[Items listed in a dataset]
· · ·

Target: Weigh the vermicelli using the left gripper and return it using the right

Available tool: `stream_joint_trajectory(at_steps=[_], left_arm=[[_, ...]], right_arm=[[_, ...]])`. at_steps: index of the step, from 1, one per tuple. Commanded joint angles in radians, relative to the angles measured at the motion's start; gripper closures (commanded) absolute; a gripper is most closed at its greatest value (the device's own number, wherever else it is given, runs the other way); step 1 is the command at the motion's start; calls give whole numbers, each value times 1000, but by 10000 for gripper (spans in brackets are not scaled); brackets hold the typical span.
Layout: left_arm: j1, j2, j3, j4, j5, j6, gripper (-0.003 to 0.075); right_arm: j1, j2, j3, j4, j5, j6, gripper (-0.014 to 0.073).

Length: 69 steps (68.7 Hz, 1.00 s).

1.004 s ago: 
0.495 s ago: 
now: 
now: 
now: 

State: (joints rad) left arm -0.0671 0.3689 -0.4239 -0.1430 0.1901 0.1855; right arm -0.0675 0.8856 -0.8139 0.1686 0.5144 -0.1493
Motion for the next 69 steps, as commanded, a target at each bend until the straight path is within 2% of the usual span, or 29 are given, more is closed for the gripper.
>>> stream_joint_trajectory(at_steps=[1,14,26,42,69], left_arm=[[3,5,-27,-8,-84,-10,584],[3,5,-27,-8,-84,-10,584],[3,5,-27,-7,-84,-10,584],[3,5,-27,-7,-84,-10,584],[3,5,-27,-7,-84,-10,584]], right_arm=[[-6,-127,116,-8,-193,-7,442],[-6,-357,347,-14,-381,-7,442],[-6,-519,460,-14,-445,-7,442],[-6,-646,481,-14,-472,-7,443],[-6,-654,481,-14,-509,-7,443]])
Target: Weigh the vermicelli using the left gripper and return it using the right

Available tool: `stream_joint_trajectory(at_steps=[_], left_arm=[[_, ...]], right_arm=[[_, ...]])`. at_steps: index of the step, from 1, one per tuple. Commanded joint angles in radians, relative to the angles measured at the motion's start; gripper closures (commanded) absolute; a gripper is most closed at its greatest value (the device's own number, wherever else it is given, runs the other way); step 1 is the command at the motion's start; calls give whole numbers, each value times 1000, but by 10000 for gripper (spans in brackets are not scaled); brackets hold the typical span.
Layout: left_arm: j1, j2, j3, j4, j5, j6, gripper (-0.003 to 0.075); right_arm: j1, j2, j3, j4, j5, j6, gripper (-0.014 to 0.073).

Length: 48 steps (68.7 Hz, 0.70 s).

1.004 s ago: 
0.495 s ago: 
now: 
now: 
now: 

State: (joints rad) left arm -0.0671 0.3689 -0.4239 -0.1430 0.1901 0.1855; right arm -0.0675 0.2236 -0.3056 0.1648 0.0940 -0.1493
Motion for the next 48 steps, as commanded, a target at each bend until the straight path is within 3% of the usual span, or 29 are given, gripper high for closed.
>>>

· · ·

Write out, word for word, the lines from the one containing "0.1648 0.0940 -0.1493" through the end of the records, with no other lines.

ANSWER SPACE:
State: (joints rad) left arm -0.0671 0.3689 -0.4239 -0.1430 0.1901 0.1855; right arm -0.0675 0.2236 -0.3056 0.1648 0.0940 -0.1493
Motion for the next 48 steps, as commanded, a target at each bend until the straight path is within 3% of the usual span, or 29 are given, gripper high for closed.
>>>

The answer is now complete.